In the material below, find all lines with the string "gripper" and copy them.

DATA EXTRACT below:

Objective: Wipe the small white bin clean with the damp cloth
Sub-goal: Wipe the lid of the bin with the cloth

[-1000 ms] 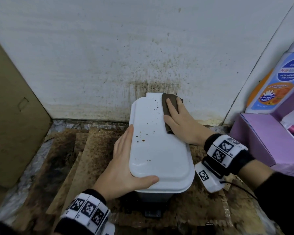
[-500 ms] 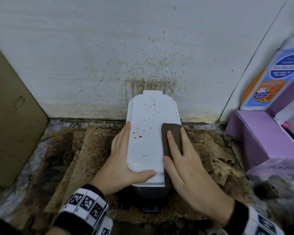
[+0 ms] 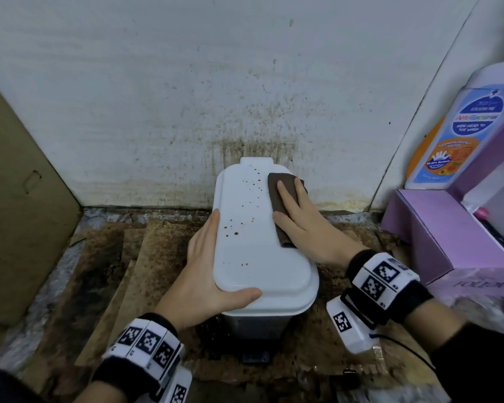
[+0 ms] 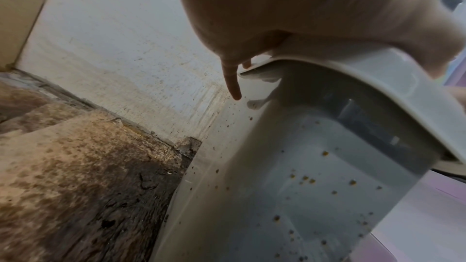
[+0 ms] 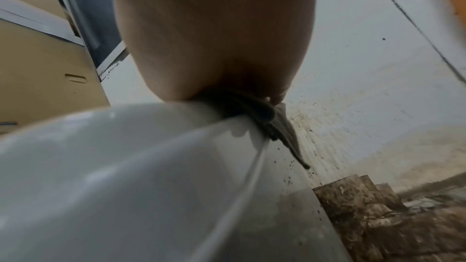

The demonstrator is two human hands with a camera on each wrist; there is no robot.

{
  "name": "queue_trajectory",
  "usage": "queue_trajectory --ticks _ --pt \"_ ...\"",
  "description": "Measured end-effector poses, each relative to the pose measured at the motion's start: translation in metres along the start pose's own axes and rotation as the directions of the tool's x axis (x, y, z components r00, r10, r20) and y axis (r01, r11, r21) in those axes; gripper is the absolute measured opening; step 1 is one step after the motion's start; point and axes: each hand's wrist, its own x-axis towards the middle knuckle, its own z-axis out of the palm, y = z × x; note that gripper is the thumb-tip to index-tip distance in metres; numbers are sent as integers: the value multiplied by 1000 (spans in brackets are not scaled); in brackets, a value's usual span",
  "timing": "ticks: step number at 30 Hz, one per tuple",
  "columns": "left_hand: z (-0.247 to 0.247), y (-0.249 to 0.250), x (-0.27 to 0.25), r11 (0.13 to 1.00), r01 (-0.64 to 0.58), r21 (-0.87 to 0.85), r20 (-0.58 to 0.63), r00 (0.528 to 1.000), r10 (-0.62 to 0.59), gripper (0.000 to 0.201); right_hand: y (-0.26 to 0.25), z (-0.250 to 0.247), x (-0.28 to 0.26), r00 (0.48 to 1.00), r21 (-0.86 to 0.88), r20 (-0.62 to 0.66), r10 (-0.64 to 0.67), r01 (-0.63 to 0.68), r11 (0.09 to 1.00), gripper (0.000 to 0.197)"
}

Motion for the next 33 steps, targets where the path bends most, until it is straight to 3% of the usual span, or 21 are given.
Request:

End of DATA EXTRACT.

§ **EXERCISE RESULT**:
  "description": "Measured end-effector poses, each relative to the pose measured at the motion's start: translation in metres along the start pose's own axes and rotation as the directions of the tool's x axis (x, y, z components r00, r10, r20) and y axis (r01, r11, r21) in those axes; gripper is the absolute measured opening; step 1 is one step after the motion's start; point and axes: each hand's wrist, its own x-axis towards the middle knuckle, its own z-axis out of the palm, y = z × x; note that gripper is the thumb-tip to index-tip distance in metres; numbers are sent as integers: the value multiplied by 1000 (spans in brackets are not scaled); in brackets, a value's usual span",
  "columns": "left_hand: z (-0.247 to 0.247), y (-0.249 to 0.250), x (-0.27 to 0.25), r11 (0.13 to 1.00), r01 (-0.64 to 0.58), r21 (-0.87 to 0.85), r20 (-0.58 to 0.63), r00 (0.528 to 1.000), r10 (-0.62 to 0.59), gripper (0.000 to 0.201); right_hand: y (-0.26 to 0.25), z (-0.250 to 0.247), x (-0.28 to 0.26), r00 (0.48 to 1.00), r21 (-0.86 to 0.88), r20 (-0.62 to 0.66), r10 (-0.64 to 0.67), r01 (-0.63 to 0.68), r11 (0.09 to 1.00), gripper (0.000 to 0.197)"

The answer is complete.